*Assigned task:* Return a copy of every line in the records that includes the word "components".

Collection entries

########

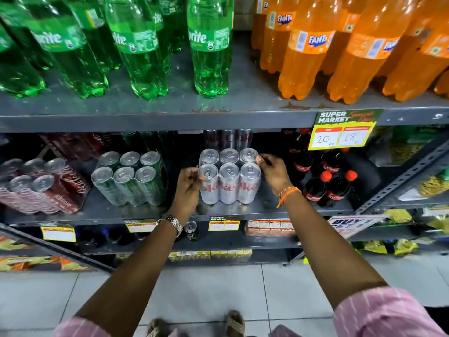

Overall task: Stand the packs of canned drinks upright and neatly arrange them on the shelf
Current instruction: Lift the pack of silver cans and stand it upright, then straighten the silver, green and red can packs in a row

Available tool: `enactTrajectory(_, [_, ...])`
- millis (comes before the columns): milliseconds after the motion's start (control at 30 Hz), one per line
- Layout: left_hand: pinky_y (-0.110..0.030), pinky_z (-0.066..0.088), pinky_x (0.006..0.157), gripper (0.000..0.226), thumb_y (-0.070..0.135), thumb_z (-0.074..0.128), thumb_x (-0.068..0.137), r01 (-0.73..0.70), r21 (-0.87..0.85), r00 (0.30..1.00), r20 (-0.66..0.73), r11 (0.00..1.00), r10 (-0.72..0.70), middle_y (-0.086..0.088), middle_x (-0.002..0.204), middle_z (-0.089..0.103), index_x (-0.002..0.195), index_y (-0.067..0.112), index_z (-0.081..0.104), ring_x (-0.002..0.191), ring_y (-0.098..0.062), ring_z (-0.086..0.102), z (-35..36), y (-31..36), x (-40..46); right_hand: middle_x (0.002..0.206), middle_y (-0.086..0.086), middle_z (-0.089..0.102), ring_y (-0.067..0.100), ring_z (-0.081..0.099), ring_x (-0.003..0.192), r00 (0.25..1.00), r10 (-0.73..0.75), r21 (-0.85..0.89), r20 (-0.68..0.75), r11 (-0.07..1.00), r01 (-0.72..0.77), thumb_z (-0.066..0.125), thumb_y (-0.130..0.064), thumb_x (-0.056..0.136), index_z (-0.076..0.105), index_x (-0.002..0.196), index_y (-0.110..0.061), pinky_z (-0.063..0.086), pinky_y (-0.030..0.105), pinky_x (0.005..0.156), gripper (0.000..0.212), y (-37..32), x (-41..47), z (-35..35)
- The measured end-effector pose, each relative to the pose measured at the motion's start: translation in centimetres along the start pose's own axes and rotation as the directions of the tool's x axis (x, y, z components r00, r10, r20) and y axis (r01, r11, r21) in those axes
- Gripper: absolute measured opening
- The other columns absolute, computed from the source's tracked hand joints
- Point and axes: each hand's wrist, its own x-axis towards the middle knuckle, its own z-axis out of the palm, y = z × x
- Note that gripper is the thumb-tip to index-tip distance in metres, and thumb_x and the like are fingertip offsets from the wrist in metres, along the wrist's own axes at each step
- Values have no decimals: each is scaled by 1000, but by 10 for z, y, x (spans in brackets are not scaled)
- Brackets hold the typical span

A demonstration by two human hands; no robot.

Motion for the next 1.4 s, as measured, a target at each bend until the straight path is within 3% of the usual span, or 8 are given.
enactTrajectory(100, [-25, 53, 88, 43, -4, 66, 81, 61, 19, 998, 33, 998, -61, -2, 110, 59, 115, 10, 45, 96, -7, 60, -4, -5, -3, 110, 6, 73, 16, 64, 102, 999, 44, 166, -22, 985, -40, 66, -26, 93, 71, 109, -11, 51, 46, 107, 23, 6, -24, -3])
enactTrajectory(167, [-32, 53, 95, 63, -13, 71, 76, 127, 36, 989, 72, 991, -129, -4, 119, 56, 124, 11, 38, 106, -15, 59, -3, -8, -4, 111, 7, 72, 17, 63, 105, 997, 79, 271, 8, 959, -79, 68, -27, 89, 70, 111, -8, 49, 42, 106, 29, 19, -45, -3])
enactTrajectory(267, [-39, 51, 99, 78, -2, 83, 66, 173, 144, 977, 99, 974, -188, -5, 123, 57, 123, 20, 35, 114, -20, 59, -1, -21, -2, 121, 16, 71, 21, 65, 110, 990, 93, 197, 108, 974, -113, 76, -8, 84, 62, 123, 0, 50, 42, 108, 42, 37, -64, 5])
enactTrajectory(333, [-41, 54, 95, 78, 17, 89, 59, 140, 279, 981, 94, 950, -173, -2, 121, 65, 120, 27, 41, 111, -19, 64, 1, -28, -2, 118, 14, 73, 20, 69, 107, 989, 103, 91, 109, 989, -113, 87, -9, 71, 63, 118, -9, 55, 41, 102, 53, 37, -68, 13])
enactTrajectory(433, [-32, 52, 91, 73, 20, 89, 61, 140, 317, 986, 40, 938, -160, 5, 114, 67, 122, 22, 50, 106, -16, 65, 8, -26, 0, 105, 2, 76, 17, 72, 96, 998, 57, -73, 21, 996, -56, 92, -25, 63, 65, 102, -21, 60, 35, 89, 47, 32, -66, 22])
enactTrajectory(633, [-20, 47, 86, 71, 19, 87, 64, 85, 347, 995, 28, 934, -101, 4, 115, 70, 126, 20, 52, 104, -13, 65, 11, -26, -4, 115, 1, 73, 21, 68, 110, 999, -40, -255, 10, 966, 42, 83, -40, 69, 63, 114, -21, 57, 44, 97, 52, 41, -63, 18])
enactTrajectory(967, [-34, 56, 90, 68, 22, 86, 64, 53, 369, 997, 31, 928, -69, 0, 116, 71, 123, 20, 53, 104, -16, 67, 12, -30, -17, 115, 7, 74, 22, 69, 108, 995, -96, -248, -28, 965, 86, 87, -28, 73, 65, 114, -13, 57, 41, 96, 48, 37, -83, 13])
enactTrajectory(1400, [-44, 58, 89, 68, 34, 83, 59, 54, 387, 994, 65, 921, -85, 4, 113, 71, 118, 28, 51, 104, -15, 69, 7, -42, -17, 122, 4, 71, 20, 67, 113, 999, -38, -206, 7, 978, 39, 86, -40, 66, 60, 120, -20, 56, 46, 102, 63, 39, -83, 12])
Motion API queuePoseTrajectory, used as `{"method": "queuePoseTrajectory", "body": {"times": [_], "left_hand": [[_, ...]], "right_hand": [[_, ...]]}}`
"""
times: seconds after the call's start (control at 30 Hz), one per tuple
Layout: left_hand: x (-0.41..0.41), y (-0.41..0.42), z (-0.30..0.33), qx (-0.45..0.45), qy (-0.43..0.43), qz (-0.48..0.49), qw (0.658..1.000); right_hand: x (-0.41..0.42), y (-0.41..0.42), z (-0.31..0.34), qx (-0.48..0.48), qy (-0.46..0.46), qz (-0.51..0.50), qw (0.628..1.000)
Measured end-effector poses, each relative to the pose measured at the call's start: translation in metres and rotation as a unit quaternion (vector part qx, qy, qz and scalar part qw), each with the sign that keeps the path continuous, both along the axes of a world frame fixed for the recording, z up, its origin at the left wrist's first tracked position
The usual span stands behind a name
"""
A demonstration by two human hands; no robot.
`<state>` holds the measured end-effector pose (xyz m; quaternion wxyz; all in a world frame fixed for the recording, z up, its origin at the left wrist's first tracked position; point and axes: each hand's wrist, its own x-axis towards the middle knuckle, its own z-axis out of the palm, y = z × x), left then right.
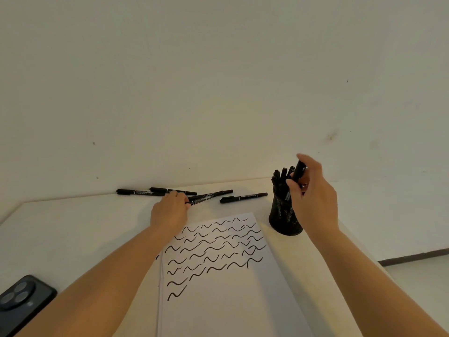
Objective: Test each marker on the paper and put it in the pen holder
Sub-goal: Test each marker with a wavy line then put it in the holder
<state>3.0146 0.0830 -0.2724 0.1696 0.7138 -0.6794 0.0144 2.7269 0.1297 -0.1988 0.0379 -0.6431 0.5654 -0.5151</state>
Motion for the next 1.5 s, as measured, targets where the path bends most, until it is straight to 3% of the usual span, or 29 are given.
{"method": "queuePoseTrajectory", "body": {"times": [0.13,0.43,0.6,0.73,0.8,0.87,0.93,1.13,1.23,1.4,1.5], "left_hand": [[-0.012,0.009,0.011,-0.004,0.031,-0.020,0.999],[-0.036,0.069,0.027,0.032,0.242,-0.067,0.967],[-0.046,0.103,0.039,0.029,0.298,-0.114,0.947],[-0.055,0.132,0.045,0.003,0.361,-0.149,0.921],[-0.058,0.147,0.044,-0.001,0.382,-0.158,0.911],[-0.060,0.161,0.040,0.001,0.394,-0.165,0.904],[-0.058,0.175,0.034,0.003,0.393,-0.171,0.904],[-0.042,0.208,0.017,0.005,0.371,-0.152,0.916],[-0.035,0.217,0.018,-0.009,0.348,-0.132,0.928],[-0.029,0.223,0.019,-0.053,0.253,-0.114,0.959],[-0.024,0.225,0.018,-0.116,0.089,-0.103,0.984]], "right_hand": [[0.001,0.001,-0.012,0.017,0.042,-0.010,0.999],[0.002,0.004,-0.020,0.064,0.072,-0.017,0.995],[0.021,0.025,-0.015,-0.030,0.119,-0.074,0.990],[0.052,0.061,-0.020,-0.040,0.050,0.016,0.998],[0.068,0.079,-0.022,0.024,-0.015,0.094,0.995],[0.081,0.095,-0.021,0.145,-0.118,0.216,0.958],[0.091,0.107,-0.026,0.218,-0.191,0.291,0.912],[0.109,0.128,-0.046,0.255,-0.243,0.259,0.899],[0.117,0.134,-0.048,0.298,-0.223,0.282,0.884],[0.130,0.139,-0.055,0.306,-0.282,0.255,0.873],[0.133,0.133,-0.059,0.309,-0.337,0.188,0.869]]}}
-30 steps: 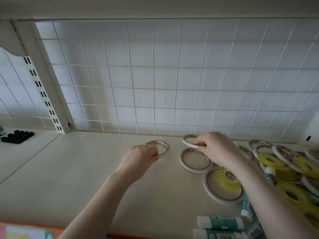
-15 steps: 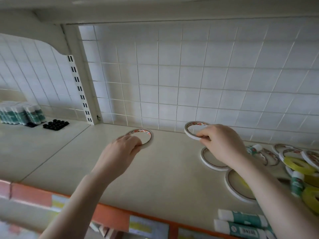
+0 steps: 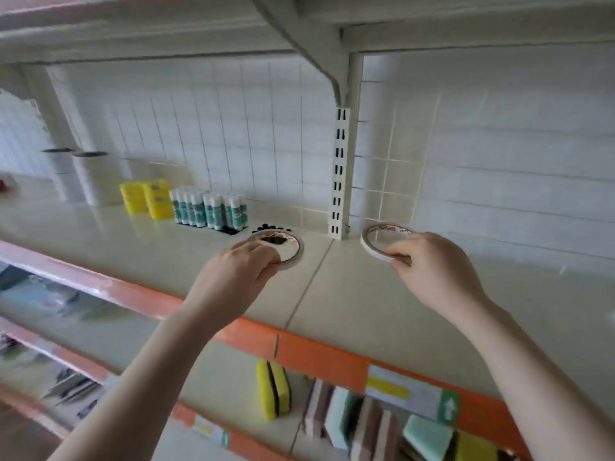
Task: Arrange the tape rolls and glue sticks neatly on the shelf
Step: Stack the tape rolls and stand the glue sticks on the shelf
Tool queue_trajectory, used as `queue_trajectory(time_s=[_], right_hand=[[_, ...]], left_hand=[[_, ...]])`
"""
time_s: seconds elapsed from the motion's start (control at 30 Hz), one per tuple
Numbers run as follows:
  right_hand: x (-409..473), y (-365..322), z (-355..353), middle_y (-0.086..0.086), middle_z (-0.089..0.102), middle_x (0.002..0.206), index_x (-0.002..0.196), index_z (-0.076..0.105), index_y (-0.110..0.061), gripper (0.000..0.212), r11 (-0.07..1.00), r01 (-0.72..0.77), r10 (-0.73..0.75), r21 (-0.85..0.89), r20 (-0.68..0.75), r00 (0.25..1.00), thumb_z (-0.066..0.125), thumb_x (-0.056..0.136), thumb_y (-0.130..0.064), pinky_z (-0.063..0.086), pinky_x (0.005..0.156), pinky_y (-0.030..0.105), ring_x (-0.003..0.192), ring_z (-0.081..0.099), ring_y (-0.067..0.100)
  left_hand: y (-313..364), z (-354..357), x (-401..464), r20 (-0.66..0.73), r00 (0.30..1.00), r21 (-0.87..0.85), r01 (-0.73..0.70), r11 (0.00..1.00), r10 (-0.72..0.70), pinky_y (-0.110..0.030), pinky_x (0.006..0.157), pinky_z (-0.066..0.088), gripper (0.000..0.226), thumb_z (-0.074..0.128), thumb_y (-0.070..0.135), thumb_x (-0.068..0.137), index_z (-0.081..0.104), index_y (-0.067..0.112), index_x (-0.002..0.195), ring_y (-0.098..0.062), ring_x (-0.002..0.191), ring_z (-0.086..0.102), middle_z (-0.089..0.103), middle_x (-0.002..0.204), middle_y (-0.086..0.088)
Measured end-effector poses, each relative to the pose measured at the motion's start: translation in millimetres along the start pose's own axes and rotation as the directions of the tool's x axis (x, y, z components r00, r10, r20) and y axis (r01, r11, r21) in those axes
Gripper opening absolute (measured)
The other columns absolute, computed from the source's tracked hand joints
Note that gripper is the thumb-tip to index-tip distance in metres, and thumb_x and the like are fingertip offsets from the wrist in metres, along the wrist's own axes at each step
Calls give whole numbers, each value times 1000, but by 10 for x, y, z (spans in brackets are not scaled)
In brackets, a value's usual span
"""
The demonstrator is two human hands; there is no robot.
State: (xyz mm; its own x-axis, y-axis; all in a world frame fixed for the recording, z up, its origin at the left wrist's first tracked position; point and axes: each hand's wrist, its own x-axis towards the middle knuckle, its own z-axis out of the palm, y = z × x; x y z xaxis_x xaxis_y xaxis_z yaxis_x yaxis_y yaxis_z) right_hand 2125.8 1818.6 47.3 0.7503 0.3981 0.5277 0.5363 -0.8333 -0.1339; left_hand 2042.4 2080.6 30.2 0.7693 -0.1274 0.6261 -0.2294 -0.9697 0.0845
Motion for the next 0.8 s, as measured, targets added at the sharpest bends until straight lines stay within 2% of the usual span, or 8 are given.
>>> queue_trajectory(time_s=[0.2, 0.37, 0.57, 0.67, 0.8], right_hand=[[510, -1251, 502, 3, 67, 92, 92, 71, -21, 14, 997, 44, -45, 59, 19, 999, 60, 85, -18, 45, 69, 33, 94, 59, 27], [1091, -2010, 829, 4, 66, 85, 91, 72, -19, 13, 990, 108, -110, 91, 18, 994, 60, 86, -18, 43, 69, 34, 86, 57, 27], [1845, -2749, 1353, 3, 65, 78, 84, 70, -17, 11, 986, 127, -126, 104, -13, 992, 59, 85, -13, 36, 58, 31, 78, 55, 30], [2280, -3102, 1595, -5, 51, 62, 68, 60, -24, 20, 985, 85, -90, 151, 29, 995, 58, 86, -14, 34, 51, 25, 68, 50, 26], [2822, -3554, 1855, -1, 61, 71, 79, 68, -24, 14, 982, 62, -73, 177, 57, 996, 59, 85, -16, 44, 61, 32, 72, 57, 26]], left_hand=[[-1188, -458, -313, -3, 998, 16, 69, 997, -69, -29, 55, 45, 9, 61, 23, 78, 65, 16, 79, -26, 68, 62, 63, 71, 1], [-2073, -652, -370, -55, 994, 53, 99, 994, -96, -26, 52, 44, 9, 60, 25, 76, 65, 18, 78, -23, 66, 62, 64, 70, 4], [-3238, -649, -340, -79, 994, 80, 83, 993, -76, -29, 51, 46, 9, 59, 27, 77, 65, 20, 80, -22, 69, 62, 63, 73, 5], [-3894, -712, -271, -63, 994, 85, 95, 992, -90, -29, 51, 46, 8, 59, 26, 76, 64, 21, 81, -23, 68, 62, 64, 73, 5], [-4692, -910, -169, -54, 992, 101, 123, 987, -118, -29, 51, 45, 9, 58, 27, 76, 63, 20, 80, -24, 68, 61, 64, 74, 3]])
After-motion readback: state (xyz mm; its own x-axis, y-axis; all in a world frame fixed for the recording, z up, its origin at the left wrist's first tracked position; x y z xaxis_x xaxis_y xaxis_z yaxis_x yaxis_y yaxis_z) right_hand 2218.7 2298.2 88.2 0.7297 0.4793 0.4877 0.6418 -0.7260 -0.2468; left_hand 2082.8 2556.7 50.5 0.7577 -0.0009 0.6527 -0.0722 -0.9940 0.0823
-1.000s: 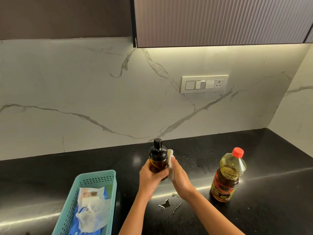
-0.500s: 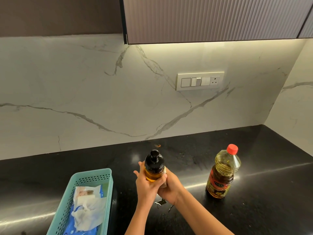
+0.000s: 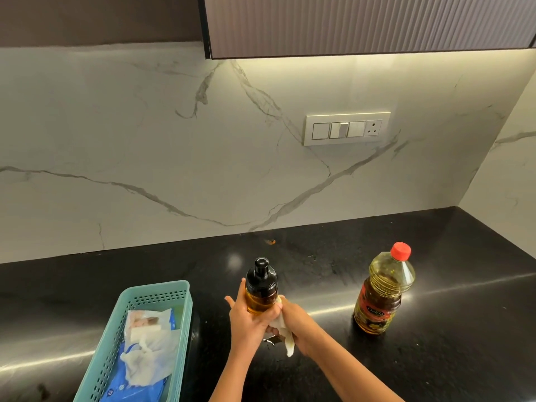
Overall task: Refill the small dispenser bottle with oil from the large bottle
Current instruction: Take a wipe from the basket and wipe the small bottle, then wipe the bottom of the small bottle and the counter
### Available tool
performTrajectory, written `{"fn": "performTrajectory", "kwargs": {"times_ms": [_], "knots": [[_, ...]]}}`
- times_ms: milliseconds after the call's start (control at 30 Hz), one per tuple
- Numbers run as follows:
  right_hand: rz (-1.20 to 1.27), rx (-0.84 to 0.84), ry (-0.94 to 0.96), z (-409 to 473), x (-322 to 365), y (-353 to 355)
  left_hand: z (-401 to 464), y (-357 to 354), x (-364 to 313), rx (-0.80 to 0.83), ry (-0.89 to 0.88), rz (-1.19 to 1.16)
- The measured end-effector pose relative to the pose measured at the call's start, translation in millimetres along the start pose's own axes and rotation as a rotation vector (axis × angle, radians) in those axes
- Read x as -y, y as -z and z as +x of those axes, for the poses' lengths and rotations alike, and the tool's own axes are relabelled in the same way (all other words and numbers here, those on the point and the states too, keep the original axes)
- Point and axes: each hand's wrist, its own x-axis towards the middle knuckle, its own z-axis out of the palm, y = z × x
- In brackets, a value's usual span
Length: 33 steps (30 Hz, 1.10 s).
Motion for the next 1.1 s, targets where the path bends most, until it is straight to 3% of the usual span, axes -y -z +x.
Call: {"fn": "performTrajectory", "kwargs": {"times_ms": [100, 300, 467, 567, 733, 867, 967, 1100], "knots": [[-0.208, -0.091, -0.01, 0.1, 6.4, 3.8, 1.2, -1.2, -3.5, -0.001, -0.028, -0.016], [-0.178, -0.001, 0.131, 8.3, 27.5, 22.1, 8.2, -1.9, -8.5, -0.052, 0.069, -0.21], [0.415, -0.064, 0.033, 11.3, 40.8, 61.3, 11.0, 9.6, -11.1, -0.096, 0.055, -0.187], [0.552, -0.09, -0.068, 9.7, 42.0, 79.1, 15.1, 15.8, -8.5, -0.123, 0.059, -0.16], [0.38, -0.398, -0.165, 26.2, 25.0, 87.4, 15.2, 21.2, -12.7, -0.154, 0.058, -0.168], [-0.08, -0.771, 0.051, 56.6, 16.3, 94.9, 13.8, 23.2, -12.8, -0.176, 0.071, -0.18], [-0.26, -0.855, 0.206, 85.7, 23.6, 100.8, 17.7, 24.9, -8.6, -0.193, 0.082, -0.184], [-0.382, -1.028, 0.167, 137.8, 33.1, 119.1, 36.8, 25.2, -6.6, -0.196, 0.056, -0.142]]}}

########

*Answer to the exercise:*
- The measured end-effector pose, each relative to the pose measured at the motion's start: translation in centimetres along the start pose's own axes and rotation as the directions of the tool's x axis (x, y, z components r00, r10, r20) and y axis (r01, r11, r21) in those axes
Measured end-effector poses, each relative to the pose measured at the motion's start: translation in millimetres along the start pose's own axes and rotation as the directions of the tool's x axis (x, y, z components r00, r10, r20) and y axis (r01, r11, r21) in those axes

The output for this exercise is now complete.